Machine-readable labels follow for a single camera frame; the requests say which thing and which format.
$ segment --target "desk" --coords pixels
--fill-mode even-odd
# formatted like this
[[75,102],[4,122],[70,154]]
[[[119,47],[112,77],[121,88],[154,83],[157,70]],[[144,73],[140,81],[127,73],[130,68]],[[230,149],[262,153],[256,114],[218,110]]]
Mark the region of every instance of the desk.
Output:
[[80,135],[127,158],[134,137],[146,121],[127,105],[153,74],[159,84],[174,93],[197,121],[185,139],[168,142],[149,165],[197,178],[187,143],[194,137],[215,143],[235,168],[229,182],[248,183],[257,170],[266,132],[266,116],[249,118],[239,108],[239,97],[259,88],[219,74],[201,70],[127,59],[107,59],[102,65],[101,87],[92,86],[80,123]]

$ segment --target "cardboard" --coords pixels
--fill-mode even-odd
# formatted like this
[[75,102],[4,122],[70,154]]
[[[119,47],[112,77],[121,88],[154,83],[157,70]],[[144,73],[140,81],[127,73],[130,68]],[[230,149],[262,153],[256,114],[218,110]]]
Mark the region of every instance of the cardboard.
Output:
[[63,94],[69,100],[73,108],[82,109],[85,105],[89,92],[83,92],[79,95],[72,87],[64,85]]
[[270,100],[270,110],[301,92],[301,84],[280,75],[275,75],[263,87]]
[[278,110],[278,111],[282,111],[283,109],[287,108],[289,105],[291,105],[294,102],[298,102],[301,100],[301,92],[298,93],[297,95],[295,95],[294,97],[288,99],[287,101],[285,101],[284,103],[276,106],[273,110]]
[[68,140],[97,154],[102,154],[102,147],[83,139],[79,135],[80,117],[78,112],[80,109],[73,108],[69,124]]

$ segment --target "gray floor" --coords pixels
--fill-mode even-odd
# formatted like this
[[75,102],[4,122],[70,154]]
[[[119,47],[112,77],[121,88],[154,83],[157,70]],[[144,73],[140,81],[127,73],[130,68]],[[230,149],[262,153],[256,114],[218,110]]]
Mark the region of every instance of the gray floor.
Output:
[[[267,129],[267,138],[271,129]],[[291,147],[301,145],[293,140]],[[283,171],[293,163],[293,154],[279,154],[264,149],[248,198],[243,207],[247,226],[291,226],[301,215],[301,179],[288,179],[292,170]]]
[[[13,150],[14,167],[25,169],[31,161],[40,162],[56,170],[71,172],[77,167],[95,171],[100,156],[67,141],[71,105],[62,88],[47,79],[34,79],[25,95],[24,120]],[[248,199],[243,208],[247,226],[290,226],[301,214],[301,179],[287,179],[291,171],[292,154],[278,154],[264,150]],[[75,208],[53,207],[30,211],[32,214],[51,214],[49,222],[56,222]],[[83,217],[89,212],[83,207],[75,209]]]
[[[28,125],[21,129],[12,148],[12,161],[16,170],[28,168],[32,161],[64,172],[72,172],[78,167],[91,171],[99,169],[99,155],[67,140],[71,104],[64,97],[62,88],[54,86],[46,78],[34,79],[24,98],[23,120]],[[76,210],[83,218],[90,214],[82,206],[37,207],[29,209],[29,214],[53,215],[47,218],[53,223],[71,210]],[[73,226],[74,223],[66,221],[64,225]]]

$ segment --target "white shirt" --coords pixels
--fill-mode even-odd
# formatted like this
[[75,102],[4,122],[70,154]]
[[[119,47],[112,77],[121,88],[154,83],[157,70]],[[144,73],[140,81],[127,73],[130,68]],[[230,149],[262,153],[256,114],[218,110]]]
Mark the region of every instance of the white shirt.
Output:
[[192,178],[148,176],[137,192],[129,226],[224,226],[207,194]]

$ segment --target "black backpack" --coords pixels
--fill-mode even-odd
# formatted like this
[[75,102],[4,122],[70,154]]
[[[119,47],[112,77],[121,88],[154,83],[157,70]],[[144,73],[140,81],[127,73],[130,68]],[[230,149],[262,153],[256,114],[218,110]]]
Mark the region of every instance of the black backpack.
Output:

============================================================

What this exercise asks for is the data above, retyped exactly.

Machine-readable labels follow for a single camera frame; the requests say which thing and which format.
$ segment --target "desk" --coords pixels
--fill-mode even-odd
# formatted like this
[[75,102],[4,122],[70,154]]
[[[119,47],[112,77],[121,88],[154,83],[157,70]],[[144,73],[140,81],[127,73],[130,68]],[[230,149],[262,153],[256,114],[218,110]]]
Mark the region of every instance of the desk.
Output:
[[80,135],[127,158],[134,137],[146,121],[127,105],[153,74],[159,84],[174,93],[197,121],[185,139],[168,142],[149,165],[197,178],[187,143],[194,137],[215,143],[235,168],[229,182],[248,183],[257,170],[266,132],[266,116],[249,118],[239,108],[239,97],[259,88],[219,74],[201,70],[127,59],[107,59],[102,65],[101,87],[92,86],[80,123]]

$ segment --target "cardboard" --coords pixels
--fill-mode even-odd
# formatted like this
[[75,102],[4,122],[70,154]]
[[[119,47],[112,77],[121,88],[154,83],[157,70]],[[144,73],[140,81],[127,73],[130,68]],[[230,149],[262,153],[256,114],[218,110]]]
Mark the region of every instance of the cardboard.
Output:
[[63,94],[69,100],[73,108],[82,109],[85,105],[89,92],[83,92],[79,95],[72,87],[64,85]]
[[270,100],[270,110],[301,92],[301,84],[280,75],[275,75],[263,87]]
[[278,110],[278,111],[282,111],[283,109],[287,108],[289,105],[291,105],[294,102],[298,102],[301,100],[301,92],[298,93],[297,95],[295,95],[294,97],[288,99],[287,101],[285,101],[284,103],[276,106],[273,110]]
[[68,140],[97,154],[102,154],[102,147],[83,139],[79,135],[80,117],[78,112],[80,109],[73,108],[69,124]]

$ segment --target "gray floor" --coords pixels
--fill-mode even-odd
# formatted like this
[[75,102],[4,122],[70,154]]
[[[119,47],[112,77],[121,88],[154,83],[157,70]],[[144,73],[140,81],[127,73],[130,68]],[[230,149],[262,153],[256,114],[218,110]]]
Mark the region of every instance of the gray floor.
Output:
[[[267,129],[267,138],[271,129]],[[291,147],[301,145],[293,140]],[[283,171],[293,163],[293,154],[279,154],[264,149],[248,198],[243,207],[247,226],[291,226],[301,215],[301,179],[288,179],[292,170]]]
[[[13,150],[14,167],[25,169],[31,161],[40,162],[56,170],[71,172],[77,167],[95,171],[100,156],[67,141],[71,105],[62,88],[47,79],[34,79],[25,95],[24,120]],[[248,199],[243,208],[247,226],[290,226],[301,214],[301,179],[287,179],[291,171],[292,154],[278,154],[264,150]],[[75,208],[53,207],[30,211],[32,214],[51,214],[49,222],[56,222]],[[83,217],[89,212],[83,207],[75,209]]]
[[[28,125],[21,129],[12,148],[12,161],[16,170],[28,168],[32,161],[64,172],[72,172],[78,167],[91,171],[99,169],[99,155],[67,140],[71,104],[64,97],[62,88],[54,86],[46,78],[34,79],[24,98],[23,120]],[[76,210],[83,218],[90,214],[82,206],[37,207],[29,209],[29,214],[53,215],[47,218],[53,223],[71,210]],[[73,226],[74,223],[66,221],[64,225]]]

$ segment --target "white shirt" --coords pixels
--fill-mode even-odd
# formatted like this
[[75,102],[4,122],[70,154]]
[[[119,47],[112,77],[121,88],[154,83],[157,70]],[[144,73],[140,81],[127,73],[130,68]],[[230,149],[262,153],[256,114],[218,110]]]
Mark the region of every instance of the white shirt.
Output:
[[192,178],[148,176],[137,192],[129,226],[224,226],[207,194]]

$ segment --target "black backpack" --coords pixels
--fill-mode even-odd
# formatted like this
[[75,102],[4,122],[70,154]]
[[[119,47],[112,77],[121,88],[154,83],[157,70]],[[144,73],[140,81],[127,73],[130,68]],[[230,149],[262,153],[256,114],[218,110]]]
Mark the region of every instance of the black backpack.
Output:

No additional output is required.